Stored records:
--------------------
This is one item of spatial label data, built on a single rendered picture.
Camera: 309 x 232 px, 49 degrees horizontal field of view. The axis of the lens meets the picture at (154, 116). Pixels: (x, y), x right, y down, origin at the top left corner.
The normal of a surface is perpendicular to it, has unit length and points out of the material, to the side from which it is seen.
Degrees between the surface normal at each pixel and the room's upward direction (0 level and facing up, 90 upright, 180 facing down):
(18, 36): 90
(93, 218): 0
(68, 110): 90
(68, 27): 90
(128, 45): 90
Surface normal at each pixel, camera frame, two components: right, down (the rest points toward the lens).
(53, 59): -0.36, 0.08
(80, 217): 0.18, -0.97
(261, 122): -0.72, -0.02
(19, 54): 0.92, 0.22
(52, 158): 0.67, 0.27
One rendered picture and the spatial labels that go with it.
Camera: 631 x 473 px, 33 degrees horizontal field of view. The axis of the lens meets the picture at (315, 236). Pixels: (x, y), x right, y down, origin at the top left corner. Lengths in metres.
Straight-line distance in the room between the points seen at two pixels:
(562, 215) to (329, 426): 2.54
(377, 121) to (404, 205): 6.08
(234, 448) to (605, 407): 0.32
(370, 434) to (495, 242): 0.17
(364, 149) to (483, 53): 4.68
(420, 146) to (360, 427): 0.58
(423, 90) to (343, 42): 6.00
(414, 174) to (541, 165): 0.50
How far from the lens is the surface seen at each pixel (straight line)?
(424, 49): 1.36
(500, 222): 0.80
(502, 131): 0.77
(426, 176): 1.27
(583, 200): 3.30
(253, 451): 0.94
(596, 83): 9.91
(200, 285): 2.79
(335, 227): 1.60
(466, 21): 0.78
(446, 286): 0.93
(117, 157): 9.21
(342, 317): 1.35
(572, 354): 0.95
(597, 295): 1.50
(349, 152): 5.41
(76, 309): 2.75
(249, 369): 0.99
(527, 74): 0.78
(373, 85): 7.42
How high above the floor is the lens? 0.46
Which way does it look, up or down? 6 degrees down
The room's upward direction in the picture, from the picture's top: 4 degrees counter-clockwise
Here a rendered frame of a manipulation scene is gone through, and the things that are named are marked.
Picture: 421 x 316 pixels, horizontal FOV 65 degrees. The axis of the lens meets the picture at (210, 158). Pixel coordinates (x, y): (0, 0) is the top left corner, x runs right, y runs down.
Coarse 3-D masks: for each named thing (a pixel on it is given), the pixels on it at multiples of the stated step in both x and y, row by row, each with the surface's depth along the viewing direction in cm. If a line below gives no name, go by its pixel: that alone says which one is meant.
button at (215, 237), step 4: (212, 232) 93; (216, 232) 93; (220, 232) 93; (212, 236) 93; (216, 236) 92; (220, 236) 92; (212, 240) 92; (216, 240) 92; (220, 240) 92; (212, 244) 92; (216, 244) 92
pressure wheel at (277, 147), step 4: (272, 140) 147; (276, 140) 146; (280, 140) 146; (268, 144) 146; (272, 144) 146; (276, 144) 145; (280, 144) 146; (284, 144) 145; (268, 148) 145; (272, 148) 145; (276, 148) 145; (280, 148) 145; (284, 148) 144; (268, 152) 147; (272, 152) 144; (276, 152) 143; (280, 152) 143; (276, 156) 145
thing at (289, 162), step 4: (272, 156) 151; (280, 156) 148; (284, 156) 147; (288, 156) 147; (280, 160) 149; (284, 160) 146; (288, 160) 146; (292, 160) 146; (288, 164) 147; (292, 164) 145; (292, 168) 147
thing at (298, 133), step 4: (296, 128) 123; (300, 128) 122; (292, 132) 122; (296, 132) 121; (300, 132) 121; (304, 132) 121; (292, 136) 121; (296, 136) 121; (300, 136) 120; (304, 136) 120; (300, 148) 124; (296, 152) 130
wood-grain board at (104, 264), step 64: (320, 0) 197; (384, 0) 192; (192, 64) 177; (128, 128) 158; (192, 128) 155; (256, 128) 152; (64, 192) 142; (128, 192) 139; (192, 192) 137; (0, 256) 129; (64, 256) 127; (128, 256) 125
--------------------
## Brief
The range runs from the line above containing "(234, 448) to (605, 407): 0.32" to the line containing "How high above the floor is the lens? 0.46", inclusive. Restate those lines word for word and no others.

## Answer area
(234, 448) to (605, 407): 0.32
(370, 434) to (495, 242): 0.17
(364, 149) to (483, 53): 4.68
(420, 146) to (360, 427): 0.58
(423, 90) to (343, 42): 6.00
(414, 174) to (541, 165): 0.50
How far from the lens is the surface seen at each pixel (straight line)?
(424, 49): 1.36
(500, 222): 0.80
(502, 131): 0.77
(426, 176): 1.27
(583, 200): 3.30
(253, 451): 0.94
(596, 83): 9.91
(200, 285): 2.79
(335, 227): 1.60
(466, 21): 0.78
(446, 286): 0.93
(117, 157): 9.21
(342, 317): 1.35
(572, 354): 0.95
(597, 295): 1.50
(349, 152): 5.41
(76, 309): 2.75
(249, 369): 0.99
(527, 74): 0.78
(373, 85): 7.42
How high above the floor is the lens? 0.46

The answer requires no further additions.